Diario de lecturas

Giovanni Sartori: Homo videns

Giovanni Sartori

Giovanni Sartori: Homo videns. La sociedad teledirigida. 6ª edición. Madrid: Taurus, 2003.

El discurso de Sartori me recuerda al espectro del padre de Hamlet reclamando venganza a su hijo contra el miserable que ha ocupado su trono.

Me explico.

En nombre de la “vieja cultura” (entiéndase la Ilustración, la Modernidad) Sartori lleva acabo una diatriba contundente contra la influencia de la televisión en el mundo contemporáneo. Según Sartori el homo sapiens se distingue del resto de las especies por su habilidad simbólica. Esta nos capacita para el pensamiento abstracto y nos permite ir más allá de la inmediatez de la imagen. Sin embargo, en los últimos 50 años debido al influjo de la televisión se ha iniciado un retroceso evolutivo que terminará por convertirnos en descerebrados homo-videns, crédulos, estúpidos e incapaces de pensamiento crítico.

El sistema democrático resulta especialmente perjudicado puesto que la televisión transforma al “demos” en una multitud solitaria de individuos desinformados incapaces de generar “opinión pública”.

Los enemigos de Sartori son los apologetas de las nuevas tecnologías como Negroponte. El autor critica de un modo contundente sus absurdas teorías sobre las virtudes de abandonar el pensamiento lógico en favor de una lógica circular (“hipertextual”) o de la mejora de la democracia gracias a la interacción directa de los ciudadanos con sus representantes a través del correo electrónico.

Los cimientos filosóficos sobre los que se apoya Sartori son plenamente modernos. Son obvias las influencias de Platón y Kant. Por ejemplo, la distinción platónica de dos tipos de opinión: una irracional y supersticiosa y otra fundamentada. O también las críticas a la democracia directa argumentando, al modo kantiano, que no todos estamos preparados para dar una opinión legítima sobre complejos problemas políticos y que, por tanto, la democracia directa supone la victoria de una mayoría indocumentada sobre una minoría indefensa.

En cualquier caso, el defecto del libro es pensar la televisión “como si” no hubiesen existido ni Nietzsche ni Baudrillard.
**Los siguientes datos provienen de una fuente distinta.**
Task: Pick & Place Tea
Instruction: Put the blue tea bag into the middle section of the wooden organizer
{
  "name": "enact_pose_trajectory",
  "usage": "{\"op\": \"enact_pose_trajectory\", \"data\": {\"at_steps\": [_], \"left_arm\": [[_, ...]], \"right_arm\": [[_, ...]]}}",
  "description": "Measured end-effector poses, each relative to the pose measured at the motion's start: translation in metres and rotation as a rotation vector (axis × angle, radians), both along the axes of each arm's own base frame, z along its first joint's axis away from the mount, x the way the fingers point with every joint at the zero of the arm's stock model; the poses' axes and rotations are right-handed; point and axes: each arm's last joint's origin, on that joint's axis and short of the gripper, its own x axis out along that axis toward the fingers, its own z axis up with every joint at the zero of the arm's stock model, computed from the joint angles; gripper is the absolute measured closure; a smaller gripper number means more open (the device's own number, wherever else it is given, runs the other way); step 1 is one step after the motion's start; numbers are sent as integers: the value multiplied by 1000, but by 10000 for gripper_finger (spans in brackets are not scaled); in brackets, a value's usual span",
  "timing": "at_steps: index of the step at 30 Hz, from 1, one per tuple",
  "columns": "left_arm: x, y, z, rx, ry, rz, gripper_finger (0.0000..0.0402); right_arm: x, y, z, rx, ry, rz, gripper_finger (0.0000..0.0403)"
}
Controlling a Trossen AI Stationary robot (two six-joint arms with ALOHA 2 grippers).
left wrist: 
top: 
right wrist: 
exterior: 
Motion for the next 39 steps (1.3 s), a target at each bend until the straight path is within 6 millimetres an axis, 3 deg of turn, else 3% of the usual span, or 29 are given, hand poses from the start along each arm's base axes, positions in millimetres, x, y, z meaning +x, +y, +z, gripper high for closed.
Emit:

Sartori da por hecho que ideas ya enterradas siguen ejerciendo algún tipo de influencia en nuestro tiempo pero el hecho es que la distinción verdadero/falso o su evocación del “rey-filósofo” ya no pueden darse por supuestas.

En términos psicoanalíticos: es posible que fuese bueno para la salud mental de Hamlet terminar de enterrar a su padre.

Otros dos libros breves e interesantes sobre la televisión son:

  • Enrique Lynch : La televisión: el espejo del reino. Barcelona: Plaza & Janés, 2000.
  • Pierre Bordieu: Sobre la television. Barcelona: Anagrama, 1996.